Required action »
From the line below that contains "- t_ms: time" to the line that contains "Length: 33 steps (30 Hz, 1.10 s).", repeat every line exactly, both ends included, and nothing else.

Supplied data »

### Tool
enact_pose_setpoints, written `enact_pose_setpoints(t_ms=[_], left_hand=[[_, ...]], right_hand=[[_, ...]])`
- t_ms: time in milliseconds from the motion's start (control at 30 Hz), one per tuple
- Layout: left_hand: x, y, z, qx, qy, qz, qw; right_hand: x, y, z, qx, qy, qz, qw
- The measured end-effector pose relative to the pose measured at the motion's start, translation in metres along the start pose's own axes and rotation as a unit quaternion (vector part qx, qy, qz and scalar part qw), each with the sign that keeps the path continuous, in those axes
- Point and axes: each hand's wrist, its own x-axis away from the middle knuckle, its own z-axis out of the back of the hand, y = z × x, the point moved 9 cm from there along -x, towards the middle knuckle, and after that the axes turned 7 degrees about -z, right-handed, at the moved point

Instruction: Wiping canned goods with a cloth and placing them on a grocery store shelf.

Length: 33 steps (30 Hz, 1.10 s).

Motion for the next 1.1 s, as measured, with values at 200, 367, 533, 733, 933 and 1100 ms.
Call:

Answer to the problem »
- t_ms: time in milliseconds from the motion's start (control at 30 Hz), one per tuple
- Layout: left_hand: x, y, z, qx, qy, qz, qw; right_hand: x, y, z, qx, qy, qz, qw
- The measured end-effector pose relative to the pose measured at the motion's start, translation in metres along the start pose's own axes and rotation as a unit quaternion (vector part qx, qy, qz and scalar part qw), each with the sign that keeps the path continuous, in those axes
- Point and axes: each hand's wrist, its own x-axis away from the middle knuckle, its own z-axis out of the back of the hand, y = z × x, the point moved 9 cm from there along -x, towards the middle knuckle, and after that the axes turned 7 degrees about -z, right-handed, at the moved point

Instruction: Wiping canned goods with a cloth and placing them on a grocery store shelf.

Length: 33 steps (30 Hz, 1.10 s).

The work on this exercise is now complete.